Go through the data and copy each line where the word "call" shows up.

── SUPPLIED MATERIAL ──

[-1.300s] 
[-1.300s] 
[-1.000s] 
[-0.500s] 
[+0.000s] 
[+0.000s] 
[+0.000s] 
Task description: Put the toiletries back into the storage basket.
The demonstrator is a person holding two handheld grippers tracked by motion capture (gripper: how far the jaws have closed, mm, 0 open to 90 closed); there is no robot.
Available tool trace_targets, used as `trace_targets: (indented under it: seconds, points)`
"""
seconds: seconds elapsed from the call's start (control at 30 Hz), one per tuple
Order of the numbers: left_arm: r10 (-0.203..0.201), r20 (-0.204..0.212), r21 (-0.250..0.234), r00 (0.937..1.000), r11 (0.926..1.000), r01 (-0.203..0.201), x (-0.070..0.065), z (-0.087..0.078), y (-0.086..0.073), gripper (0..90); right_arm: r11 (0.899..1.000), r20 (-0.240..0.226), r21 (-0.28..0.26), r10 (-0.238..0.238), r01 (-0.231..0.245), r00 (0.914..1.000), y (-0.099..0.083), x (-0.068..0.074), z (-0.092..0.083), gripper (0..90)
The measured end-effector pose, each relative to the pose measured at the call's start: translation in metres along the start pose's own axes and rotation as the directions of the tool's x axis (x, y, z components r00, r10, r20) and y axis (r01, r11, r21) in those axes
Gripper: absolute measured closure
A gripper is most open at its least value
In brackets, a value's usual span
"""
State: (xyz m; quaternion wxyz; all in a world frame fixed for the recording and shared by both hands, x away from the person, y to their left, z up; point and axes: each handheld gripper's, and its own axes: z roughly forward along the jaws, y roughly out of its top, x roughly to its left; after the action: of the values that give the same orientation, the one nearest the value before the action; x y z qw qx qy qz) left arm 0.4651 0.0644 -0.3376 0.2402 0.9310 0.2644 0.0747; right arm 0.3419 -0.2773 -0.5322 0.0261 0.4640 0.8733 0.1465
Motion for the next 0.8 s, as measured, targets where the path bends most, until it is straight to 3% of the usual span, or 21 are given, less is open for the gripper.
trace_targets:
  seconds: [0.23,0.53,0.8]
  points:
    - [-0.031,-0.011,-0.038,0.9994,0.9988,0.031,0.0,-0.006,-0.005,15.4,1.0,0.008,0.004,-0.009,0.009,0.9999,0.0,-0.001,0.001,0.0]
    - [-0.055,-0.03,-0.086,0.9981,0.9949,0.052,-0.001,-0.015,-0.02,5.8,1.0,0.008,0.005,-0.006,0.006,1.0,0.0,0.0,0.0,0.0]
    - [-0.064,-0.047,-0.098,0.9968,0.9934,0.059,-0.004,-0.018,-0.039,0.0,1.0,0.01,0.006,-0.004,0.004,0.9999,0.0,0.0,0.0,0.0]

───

→ **EXERCISE RESPONSE**
seconds: seconds elapsed from the call's start (control at 30 Hz), one per tuple
The measured end-effector pose, each relative to the pose measured at the call's start: translation in metres along the start pose's own axes and rotation as the directions of the tool's x axis (x, y, z components r00, r10, r20) and y axis (r01, r11, r21) in those axes

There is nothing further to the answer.